Tenía un miedo irracional por los cuerpos del orden y la seguridad “Siento temor a los castigos corporales”, cuenta en una de las conversaciones del libro El cine según Hitchcock, del director François Truffaut, “Me siento siempre imaginativamente en el lugar de la víctima, las emociones de una persona a la que detienen y llevan a la comisaría en un coche celular y que contempla a través de los barrotes a las gentes que entran en un teatro, que salen de un café, que hacen su vida cotidiana con placer.”
Desde bien pequeño fue tímido y distraído. Y hasta que murió su madre no descubrió que tenía el corazón ¡un 16% más grande que el resto de las personas! Pero sí sabía que la presencia de un policía cerca de él desataba en su interior un miedo atroz que enervaba su calma y destruía toda su serenidad. Probablemente este miedo, que haría las delicias de los analistas freudianos, no era tan baldío e infundado. La explicación podría encontrarse en un castigo falto de cualquier sensibilidad. Hitchcock siempre recordó aquel momento de su infancia, con apenas cinco años, en el que su padre le encomendó la misión de entregar una carta en la comisaría. “El comisario la leyó y me encerró en una celda durante cinco o diez minutos diciéndome: esto es lo que hacemos con los niños malos” comentó el director, arrastrando todavía un fuerte desconcierto.

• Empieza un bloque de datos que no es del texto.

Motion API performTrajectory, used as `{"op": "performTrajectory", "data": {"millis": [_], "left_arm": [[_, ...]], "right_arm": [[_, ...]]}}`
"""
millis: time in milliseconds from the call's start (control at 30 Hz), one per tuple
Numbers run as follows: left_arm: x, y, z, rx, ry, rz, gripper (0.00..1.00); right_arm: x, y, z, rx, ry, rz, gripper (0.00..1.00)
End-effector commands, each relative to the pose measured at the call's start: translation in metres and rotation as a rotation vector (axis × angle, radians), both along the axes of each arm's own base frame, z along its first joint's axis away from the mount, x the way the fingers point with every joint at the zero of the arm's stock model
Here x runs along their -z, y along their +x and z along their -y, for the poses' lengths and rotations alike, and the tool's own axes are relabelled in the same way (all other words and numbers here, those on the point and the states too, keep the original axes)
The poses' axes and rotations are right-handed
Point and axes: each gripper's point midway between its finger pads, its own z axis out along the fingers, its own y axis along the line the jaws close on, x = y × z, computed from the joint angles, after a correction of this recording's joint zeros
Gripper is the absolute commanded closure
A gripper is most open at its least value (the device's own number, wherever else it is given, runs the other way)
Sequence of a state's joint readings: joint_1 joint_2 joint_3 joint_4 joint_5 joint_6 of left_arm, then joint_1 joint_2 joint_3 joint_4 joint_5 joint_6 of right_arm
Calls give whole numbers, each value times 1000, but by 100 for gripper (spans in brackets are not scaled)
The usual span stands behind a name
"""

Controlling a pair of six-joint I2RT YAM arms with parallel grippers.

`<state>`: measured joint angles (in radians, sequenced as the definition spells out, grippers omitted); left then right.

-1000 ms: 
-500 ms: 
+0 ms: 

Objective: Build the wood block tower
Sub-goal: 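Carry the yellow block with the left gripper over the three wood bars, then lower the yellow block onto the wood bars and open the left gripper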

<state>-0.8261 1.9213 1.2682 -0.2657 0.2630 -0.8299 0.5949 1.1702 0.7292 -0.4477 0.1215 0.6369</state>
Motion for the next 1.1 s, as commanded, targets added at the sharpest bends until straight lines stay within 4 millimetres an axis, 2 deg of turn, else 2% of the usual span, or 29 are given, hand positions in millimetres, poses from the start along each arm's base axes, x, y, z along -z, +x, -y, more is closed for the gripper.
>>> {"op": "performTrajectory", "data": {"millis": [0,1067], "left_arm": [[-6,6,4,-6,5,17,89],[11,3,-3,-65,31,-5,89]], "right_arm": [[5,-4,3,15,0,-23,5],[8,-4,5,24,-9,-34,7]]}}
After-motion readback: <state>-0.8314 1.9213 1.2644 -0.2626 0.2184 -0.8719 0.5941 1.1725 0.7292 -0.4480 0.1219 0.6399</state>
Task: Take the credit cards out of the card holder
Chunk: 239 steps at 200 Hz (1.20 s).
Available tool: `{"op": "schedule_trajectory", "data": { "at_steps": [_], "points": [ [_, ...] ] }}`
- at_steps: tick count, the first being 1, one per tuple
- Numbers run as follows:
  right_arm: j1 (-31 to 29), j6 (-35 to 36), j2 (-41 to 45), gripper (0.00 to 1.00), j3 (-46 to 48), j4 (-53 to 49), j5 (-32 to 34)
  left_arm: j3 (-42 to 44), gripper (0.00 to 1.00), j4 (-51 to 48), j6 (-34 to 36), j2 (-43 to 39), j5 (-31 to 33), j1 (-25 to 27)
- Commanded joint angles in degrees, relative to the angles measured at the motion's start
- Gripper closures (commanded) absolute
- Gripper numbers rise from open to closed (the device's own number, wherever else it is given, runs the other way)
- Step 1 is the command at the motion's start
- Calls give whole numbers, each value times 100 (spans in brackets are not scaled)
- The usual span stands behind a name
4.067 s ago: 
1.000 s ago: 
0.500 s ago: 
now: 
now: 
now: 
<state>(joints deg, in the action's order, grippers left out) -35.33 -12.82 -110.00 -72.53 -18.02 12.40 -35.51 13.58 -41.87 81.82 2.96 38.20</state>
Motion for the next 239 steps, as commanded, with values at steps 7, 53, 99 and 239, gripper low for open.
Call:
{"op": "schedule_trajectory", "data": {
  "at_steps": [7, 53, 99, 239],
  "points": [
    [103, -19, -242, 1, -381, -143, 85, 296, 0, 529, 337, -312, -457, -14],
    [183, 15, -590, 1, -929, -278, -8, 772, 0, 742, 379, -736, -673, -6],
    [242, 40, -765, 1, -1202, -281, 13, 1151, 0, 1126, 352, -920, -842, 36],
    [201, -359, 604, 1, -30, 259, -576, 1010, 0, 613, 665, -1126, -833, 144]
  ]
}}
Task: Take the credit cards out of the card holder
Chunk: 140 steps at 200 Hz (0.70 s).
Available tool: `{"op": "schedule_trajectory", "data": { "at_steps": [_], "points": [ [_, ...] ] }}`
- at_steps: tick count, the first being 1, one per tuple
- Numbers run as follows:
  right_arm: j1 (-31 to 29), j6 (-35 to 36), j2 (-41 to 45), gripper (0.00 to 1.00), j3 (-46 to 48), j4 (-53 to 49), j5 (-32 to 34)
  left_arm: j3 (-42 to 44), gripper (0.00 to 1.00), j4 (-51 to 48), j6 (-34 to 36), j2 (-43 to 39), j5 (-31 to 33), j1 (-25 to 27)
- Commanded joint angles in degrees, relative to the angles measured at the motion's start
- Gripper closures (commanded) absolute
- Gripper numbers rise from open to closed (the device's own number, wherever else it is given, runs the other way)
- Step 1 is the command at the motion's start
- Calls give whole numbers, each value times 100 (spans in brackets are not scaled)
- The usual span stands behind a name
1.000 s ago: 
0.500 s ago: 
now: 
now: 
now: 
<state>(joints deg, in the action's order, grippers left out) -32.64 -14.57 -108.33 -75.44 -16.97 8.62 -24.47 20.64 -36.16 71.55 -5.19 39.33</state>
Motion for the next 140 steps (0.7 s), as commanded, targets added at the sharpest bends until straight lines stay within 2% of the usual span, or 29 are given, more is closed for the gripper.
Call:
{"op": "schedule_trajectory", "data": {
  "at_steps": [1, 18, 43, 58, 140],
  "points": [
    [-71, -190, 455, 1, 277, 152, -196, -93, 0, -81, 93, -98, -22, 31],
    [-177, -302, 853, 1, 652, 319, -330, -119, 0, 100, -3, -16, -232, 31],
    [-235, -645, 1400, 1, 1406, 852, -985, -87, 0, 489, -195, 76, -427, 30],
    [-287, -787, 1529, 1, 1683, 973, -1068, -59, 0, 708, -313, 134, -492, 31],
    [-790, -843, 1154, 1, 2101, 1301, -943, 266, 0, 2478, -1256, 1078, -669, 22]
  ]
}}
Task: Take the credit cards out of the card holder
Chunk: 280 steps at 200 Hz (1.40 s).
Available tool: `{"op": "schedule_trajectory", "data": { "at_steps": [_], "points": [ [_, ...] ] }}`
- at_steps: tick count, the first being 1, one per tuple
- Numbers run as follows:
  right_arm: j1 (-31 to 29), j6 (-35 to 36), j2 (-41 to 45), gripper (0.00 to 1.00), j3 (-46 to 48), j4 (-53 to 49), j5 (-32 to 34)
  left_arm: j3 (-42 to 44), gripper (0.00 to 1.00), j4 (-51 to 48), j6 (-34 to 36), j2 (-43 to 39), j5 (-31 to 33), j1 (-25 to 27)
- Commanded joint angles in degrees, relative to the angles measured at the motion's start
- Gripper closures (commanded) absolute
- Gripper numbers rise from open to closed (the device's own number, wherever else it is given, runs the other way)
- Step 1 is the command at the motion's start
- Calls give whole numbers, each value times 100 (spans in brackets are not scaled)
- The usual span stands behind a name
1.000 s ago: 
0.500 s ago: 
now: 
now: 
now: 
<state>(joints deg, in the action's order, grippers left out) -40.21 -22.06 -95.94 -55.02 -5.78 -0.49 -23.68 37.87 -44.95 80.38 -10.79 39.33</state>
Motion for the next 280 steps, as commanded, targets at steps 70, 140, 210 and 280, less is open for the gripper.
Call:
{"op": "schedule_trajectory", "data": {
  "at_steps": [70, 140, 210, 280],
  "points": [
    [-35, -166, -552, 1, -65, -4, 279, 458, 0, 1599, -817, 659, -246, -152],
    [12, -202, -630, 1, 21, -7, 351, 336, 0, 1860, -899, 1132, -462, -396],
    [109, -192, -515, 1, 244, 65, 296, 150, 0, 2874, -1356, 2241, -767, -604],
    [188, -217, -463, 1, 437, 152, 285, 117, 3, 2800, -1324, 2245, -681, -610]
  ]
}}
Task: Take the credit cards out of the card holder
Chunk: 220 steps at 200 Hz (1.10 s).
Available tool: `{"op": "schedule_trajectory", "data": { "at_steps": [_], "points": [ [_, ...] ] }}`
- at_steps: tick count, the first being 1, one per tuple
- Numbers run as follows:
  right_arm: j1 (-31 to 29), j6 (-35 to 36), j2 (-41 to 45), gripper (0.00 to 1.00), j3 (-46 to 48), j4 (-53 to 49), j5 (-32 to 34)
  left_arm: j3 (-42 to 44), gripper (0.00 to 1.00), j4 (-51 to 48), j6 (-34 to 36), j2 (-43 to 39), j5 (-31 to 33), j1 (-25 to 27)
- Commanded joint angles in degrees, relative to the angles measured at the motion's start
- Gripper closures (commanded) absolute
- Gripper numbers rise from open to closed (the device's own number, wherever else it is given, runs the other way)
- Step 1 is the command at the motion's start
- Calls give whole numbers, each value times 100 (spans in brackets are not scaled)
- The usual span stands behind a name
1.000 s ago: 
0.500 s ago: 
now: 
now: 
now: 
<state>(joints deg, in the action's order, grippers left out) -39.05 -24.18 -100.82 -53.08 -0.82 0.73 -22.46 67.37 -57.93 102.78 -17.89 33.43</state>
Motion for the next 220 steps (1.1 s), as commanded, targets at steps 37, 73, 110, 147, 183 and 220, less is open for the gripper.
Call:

Resulta escalofriante imaginar a ese niño asustado, llorando en el interior de un penitenciario inglés sin entender nada de lo que ocurría, mientras un policía le contaba no sé qué absurda historia sobre "buenos y malos". Porque lo peor de todo es que Hitchcock nunca recordó cuál había sido la causa de aquella penitencia que alimentó el absurdo desequilibrio existencial de alguno de sus personajes. Pero no cabe duda, de que hoy día sus progenitores serían enjuiciados por asocicaciones y tribunales de menores, sin contar la insalvable reprimenda que recibirían por parte de la SuperNanny televisiva.
Son este tipo de anecdotarios los que dejan caer la telaraña y abren el telón que marca la frontera entre el estrellato y el populacho. Se diluye el área incorruptible y el gran genio cinematográfico, fustigador de actores y descubridor de musas rubias, se desnuda con toda su fragilidad, atormentado entre sus propias sombras, con aquella fobia de niño retraído clavada entre las sienes. Y es que el miedo, del mismo modo que la muerte, no distingue a genios de mediocres y se cierne, con sus fauces de acero, sobre todo lo humano sin posibilidad de discriminación; y ni los mimbretes dorados del éxito consiguen separarnos de sus venenosos y mortecinos labios.